Page 17
And that has got to be his driver—the one who they say he’s slipping it to on the side. Hell of a fine-looking woman.
But I don’t think that’s Ike talking with Stan Fine.
Must be his light bird fluky, Ol’ Colonel Whatshisname.
Captain Stanley S. Fine, U.S. Army Air Forces, the acting chief of station of OSS Algiers, was thirty-five years old, a tall, ascetic Jew who had left his position as a high-level Hollywood studio lawyer. He joined the Army hoping to be a fighter pilot but wound up with command of a B-17 squadron, then found himself recruited for the OSS.
Fine, nodding in a slow, measured manner, looked somewhat annoyed by the conversation with the lieutenant colonel, a tall, athletic-looking man who—at least from the rear—bore a striking resemblance to Eisenhower.
Maybe that’s why Ike keeps this guy around, Canidy mused. Body doubles make great bullet magnets. Or maybe Ike just uses him as a diversion.
Fine appeared to have just about had his fill of whatever Colonel Whatshisname had to say and his eyes started to roam. Canidy saw Fine glance his way, and Canidy began smiling and waving broadly like a long-lost friend.
Fine seemed first to notice the baby blue Plymouth not quite hidden behind the truck, then did see the excited motion from behind its steering wheel, and then figured out what—or, more precisely, who—he was looking at.
A practiced lawyer of considerable skill, Fine kept his poker face, but still quickly returned his attention to the lieutenant colonel.
At that point, the lieutenant colonel apparently had at last reached the end of his speech.

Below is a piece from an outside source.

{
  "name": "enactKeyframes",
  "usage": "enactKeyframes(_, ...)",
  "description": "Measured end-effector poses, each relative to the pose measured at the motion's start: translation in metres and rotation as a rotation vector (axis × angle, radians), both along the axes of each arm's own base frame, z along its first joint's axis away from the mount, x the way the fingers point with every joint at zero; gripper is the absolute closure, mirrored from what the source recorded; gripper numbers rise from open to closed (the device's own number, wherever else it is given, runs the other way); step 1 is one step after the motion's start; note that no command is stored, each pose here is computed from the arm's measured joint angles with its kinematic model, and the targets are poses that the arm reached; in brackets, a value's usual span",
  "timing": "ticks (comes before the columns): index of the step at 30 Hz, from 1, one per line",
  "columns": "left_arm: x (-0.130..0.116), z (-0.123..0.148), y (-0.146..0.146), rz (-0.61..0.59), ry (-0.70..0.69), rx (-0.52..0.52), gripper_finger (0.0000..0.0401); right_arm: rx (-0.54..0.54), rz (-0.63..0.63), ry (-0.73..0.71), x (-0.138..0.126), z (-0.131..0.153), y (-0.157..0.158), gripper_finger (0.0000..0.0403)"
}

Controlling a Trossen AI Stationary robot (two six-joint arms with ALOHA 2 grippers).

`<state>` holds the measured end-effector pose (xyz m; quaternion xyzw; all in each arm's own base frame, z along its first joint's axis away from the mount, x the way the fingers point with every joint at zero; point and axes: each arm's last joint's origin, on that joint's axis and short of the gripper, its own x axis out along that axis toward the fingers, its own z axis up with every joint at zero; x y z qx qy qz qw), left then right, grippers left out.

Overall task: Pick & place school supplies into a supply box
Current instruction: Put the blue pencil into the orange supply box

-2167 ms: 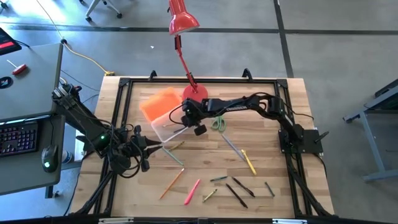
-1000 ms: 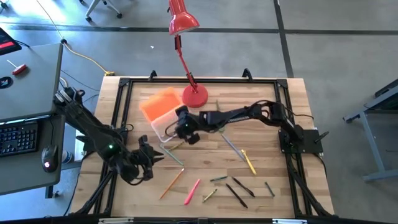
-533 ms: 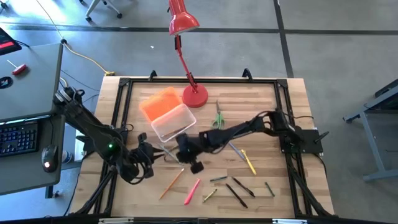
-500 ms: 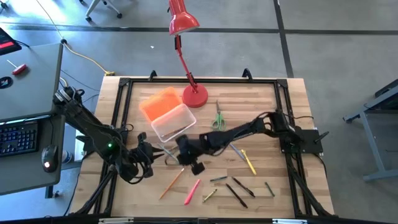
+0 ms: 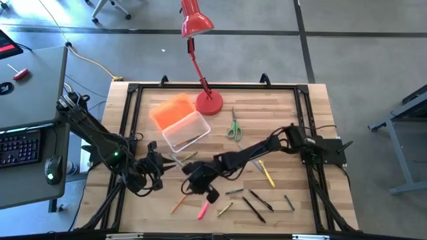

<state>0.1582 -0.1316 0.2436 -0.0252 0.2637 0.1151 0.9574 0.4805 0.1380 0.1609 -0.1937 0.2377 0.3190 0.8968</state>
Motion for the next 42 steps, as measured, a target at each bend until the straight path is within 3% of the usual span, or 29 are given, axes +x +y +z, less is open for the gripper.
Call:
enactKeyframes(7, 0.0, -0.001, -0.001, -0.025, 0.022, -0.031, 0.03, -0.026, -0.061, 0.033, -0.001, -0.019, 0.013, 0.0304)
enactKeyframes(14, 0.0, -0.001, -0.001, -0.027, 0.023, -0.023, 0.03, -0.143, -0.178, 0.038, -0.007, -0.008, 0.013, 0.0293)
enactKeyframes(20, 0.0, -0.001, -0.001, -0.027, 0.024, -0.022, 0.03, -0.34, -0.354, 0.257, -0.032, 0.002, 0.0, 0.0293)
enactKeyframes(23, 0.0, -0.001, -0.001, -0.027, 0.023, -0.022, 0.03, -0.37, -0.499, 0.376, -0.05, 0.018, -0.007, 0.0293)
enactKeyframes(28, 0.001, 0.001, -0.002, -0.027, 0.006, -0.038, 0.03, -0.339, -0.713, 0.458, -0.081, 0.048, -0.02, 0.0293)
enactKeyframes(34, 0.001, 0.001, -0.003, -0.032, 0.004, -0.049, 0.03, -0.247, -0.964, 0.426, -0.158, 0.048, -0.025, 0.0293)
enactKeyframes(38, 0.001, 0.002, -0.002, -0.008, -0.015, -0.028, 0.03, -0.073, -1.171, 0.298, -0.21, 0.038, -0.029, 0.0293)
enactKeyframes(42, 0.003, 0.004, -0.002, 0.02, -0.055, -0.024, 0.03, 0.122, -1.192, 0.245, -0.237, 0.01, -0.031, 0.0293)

Fine nodded one last time, and they exchanged salutes.
The lieutenant colonel turned and moved toward the car door, which still was being held open for him. He looked up and down the street as he did so. Just as he started to climb in the backseat, he noticed the baby blue Navy staff car parked behind a big truck across the street.

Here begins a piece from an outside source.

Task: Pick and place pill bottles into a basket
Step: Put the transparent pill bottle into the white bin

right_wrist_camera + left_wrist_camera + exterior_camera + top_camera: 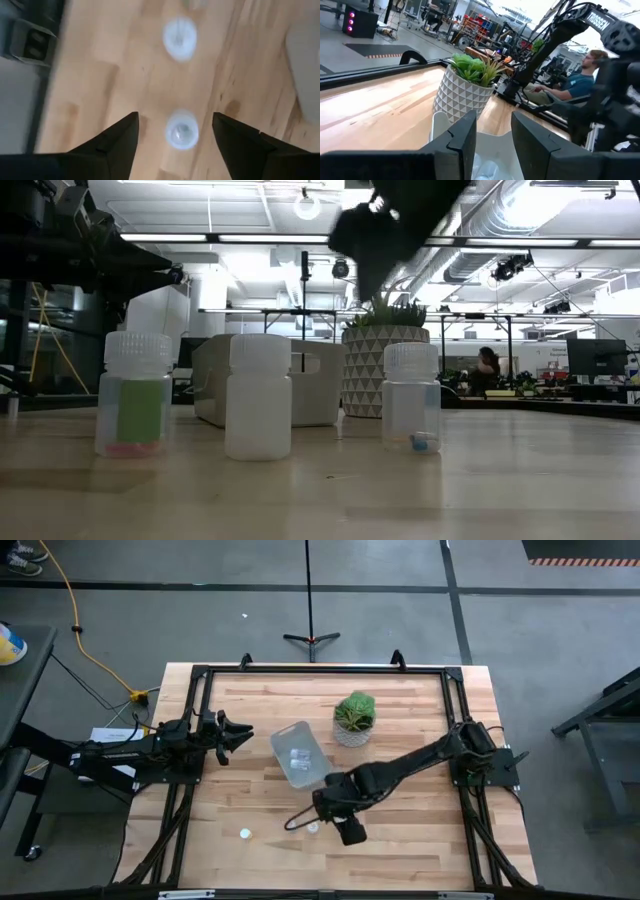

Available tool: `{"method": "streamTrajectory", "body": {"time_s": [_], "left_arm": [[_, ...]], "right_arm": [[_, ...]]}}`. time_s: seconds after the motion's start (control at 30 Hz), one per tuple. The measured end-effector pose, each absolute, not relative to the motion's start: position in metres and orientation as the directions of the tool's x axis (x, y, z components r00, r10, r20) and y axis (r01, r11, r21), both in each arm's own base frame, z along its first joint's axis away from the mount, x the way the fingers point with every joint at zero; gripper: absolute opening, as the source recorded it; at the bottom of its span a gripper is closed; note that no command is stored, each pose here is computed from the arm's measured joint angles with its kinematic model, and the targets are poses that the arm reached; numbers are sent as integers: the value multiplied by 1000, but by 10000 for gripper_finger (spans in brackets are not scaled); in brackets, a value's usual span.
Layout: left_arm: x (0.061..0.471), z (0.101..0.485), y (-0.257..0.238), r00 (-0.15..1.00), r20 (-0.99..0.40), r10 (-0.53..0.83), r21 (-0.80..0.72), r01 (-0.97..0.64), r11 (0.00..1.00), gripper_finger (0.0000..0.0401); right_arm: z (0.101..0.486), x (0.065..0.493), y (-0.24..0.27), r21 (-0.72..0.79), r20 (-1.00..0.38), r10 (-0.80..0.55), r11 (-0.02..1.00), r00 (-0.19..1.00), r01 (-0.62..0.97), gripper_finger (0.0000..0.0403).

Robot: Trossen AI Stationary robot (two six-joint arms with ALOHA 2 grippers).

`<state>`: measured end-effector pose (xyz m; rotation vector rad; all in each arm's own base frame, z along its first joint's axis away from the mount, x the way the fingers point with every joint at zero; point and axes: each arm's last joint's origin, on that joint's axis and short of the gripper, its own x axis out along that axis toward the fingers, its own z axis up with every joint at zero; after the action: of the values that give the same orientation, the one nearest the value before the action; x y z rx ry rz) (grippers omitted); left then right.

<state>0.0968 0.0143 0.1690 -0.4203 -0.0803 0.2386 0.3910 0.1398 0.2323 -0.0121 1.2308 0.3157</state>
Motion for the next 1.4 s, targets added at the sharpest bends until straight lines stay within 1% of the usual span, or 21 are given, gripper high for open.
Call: {"method": "streamTrajectory", "body": {"time_s": [0.2, 0.37, 0.63, 0.8, 0.97, 1.13, 1.4], "left_arm": [[97, 169, 14, 969, 28, 245, -408, -213, 888, 156], [97, 169, 14, 969, 28, 245, -408, -213, 888, 156], [97, 169, 14, 969, 28, 245, -408, -213, 888, 156], [97, 169, 14, 969, 29, 245, -408, -213, 888, 156], [97, 169, 14, 969, 28, 245, -408, -213, 888, 156], [97, 169, 14, 969, 28, 245, -408, -213, 888, 156], [97, 169, 14, 969, 28, 245, -408, -213, 888, 156]], "right_arm": [[200, 381, 140, 169, -947, 209, 970, 246, -174, 252], [187, 378, 138, 179, -946, 206, 976, 250, -127, 252], [186, 381, 138, 126, -941, 159, 984, 300, -127, 252], [186, 381, 138, 112, -940, 159, 980, 303, -167, 252], [186, 381, 137, 104, -940, 151, 981, 306, -165, 250], [186, 381, 137, 107, -940, 154, 980, 304, -165, 227], [186, 381, 138, 116, -940, 162, 979, 301, -166, 171]]}}
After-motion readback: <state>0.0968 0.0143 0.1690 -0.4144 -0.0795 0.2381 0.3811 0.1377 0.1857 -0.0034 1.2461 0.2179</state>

He studied it for a moment, wondering if he actually was seeing a man slumped behind the wheel and napping under a Greek fisherman cap that was pulled down over his face. Then he decided that if that was indeed what it was—he’d seen his share of some strange things happening here in Algiers—it was a matter not worthy of his time. And he slid onto the Cadillac’s backseat, allowing the door to be closed behind him.
The good-looking Motor Transport Corps driver ran around the front of the car and got in behind the wheel.
Fine stood by and watched as the Cadillac pulled away from the curb. When it had driven out of sight, he walked quickly across the street toward the Plymouth.
Canidy was already standing out on the sidewalk and in the process of opening the rear passenger door.
“Once again,” Stanley Fine said by way of greeting, “your timing is impeccable and your luck apparently without limit.”
“Was that who I think it was?” Canidy said, shouldering his rubberized duffel bag.
The bag was all that Canidy had carried into Sicily. It had held a change of clothes, a Johnson light machine gun, six magazines of .30-06 ammunition for the LMG, four mags of .45 ACP for his Colt pistol, ten pounds of Composition C-2 explosive, two packages of cheese crackers, a one-pound salami, and a canteen of water. With the exception of the C-2 and food gone, it still held the same items.
He offe
red his hand to Fine. “Good to see you, Stan.”
“You, too,” Fine answered fondly as he shook Canidy’s hand, then gave a friendly pat to his shoulder. “Welcome back. And if you thought it was Ike’s right hand, then your skills of deduction remain in top form, too.”
“No,” Canidy said with a straight face, “what I meant was, Ike’s secret piece of ass?”
Fine laughed. “That was his driver, yes. Kay Summersby. Beautiful woman. Beautiful newly divorced woman. But that’s all I know. Rumors of Ike’s activities are legion…. So who knows?”
“Divorced?” Canidy said with a smile. “That’s interesting.”
“Don’t even think about it, Dick.”
“Oh, even I don’t live that dangerously.”
He turned to the car.
Professor Rossi was expending some effort to sit upright, then slide himself and his suitcase out. Once finally on the sidewalk, Rossi awkwardly adjusted his burnous cape and rewrapped the cloth around his fez and head.
“Professor,” Canidy said, “say hello to your new best friend, Captain Stanley Fine.”
“My pleasure, Professor,” Fine said, looking up and down the street suspiciously. Then he nodded toward the villa. “If you don’t mind, let’s get you out of sight.”